» **Extracted data entries**
__________________________________________________
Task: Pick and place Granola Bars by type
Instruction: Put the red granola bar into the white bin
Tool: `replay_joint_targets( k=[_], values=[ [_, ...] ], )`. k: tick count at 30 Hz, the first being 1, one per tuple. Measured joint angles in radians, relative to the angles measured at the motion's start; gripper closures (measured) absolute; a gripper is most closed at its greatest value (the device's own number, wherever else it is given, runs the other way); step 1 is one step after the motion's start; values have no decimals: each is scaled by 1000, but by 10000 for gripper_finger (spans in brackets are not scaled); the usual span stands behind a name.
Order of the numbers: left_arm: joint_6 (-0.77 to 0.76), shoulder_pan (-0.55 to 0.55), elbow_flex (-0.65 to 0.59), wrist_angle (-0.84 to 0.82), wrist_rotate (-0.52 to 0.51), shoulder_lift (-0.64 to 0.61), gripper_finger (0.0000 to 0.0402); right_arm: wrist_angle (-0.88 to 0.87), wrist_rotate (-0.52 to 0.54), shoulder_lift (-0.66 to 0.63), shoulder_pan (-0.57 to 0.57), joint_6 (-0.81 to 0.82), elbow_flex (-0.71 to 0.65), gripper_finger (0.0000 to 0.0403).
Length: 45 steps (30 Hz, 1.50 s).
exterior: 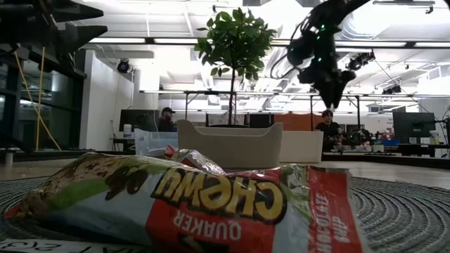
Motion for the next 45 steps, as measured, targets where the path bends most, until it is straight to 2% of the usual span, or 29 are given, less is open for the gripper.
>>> replay_joint_targets(
  k=[11,20,25,30,37,40,45],
  values=[
    [3,0,0,-36,-1,0,257,-202,-17,-131,8,79,0,269],
    [-22,0,0,-51,48,0,257,-208,-187,-267,106,157,0,269],
    [-67,0,0,-102,88,0,257,-208,-216,-328,216,206,0,269],
    [-73,1,0,-87,103,0,257,-208,-222,-366,353,281,0,269],
    [-80,17,0,-61,154,11,257,-197,-223,-366,572,389,1,269],
    [-80,87,0,-32,206,11,257,-161,-224,-366,657,428,1,269],
    [-124,282,0,18,431,59,265,-86,-222,-365,789,437,1,269]
  ],
)
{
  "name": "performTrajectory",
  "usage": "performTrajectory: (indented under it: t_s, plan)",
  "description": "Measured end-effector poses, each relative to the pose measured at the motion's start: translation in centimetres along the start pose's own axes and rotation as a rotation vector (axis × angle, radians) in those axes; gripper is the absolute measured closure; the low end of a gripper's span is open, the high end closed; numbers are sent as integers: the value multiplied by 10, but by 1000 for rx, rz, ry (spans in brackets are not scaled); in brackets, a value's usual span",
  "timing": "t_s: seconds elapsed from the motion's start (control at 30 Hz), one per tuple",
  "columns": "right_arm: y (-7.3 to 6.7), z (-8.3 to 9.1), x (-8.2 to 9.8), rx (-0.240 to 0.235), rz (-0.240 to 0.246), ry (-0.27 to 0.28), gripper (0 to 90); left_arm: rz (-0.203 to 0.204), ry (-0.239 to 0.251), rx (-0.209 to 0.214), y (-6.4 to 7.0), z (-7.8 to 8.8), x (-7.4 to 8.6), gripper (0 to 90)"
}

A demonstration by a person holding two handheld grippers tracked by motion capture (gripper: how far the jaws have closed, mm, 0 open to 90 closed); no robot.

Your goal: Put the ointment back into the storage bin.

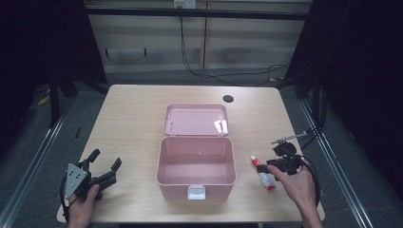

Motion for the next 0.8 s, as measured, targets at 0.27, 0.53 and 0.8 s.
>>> performTrajectory:
  t_s: [0.27,0.53,0.8]
  plan:
    - [5,-11,-8,74,34,-94,500,2,1,-7,0,0,0,157]
    - [3,-21,-18,109,59,-200,565,-4,1,-7,0,0,0,157]
    - [8,-27,-23,120,61,-252,583,3,3,-3,1,1,0,157]
Point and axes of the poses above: each handheld gripper's, and its own axes: z roughly backward along the jaws, x roughly out of its underside, y roughly to its right, the point moved 2 cm from there along -z, roughly forward along the jaws, and after that the axes turned 11 degrees about -z, right-handed, at the moved point
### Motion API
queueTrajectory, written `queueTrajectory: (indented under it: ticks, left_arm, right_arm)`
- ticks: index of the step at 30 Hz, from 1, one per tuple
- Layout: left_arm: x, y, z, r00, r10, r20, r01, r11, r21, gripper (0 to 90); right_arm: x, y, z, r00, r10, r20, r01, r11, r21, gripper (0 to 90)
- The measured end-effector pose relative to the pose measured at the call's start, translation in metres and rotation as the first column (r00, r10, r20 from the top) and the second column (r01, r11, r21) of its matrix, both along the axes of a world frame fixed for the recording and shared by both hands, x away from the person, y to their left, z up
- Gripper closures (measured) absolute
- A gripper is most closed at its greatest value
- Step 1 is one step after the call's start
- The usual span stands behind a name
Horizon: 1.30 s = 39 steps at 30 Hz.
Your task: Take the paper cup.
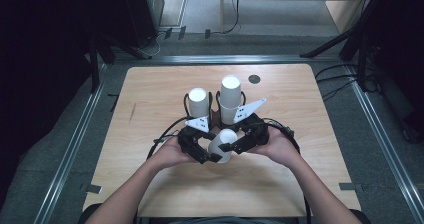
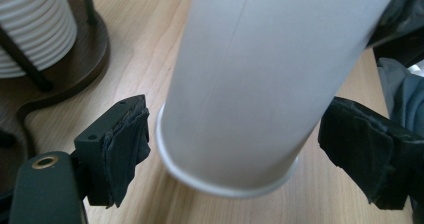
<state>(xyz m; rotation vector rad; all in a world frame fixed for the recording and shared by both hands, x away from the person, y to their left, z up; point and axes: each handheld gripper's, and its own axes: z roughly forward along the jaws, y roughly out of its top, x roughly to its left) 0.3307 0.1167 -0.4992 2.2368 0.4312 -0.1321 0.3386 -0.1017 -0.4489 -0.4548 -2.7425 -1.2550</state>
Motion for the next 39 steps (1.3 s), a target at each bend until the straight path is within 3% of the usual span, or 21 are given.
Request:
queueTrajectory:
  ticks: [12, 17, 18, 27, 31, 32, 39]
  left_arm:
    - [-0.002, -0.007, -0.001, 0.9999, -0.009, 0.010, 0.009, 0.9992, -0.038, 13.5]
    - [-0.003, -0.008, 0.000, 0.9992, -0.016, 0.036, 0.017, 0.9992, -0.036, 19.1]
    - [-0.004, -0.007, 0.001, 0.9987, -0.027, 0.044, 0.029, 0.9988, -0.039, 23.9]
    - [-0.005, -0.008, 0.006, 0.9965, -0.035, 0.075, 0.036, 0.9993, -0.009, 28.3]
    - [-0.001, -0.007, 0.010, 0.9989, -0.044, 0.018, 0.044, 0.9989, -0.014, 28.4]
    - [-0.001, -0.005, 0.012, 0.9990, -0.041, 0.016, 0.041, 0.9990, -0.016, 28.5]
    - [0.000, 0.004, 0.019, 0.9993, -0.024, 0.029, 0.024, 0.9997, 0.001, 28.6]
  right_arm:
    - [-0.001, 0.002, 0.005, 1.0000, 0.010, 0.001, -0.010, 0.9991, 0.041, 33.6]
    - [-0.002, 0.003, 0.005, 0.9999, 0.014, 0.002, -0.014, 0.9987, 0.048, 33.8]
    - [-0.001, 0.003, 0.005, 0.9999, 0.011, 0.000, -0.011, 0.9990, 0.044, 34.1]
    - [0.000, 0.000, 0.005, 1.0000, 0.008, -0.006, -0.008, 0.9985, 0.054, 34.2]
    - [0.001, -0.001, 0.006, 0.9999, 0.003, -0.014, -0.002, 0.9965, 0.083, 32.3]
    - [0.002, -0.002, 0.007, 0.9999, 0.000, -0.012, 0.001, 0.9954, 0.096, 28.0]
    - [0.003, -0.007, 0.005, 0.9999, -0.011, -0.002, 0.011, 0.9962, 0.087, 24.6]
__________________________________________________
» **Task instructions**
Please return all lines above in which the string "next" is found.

» **Result of this task**
Motion for the next 45 steps, as measured, targets where the path bends most, until it is straight to 2% of the usual span, or 29 are given, less is open for the gripper.
Motion for the next 0.8 s, as measured, targets at 0.27, 0.53 and 0.8 s.
Motion for the next 39 steps (1.3 s), a target at each bend until the straight path is within 3% of the usual span, or 21 are given.

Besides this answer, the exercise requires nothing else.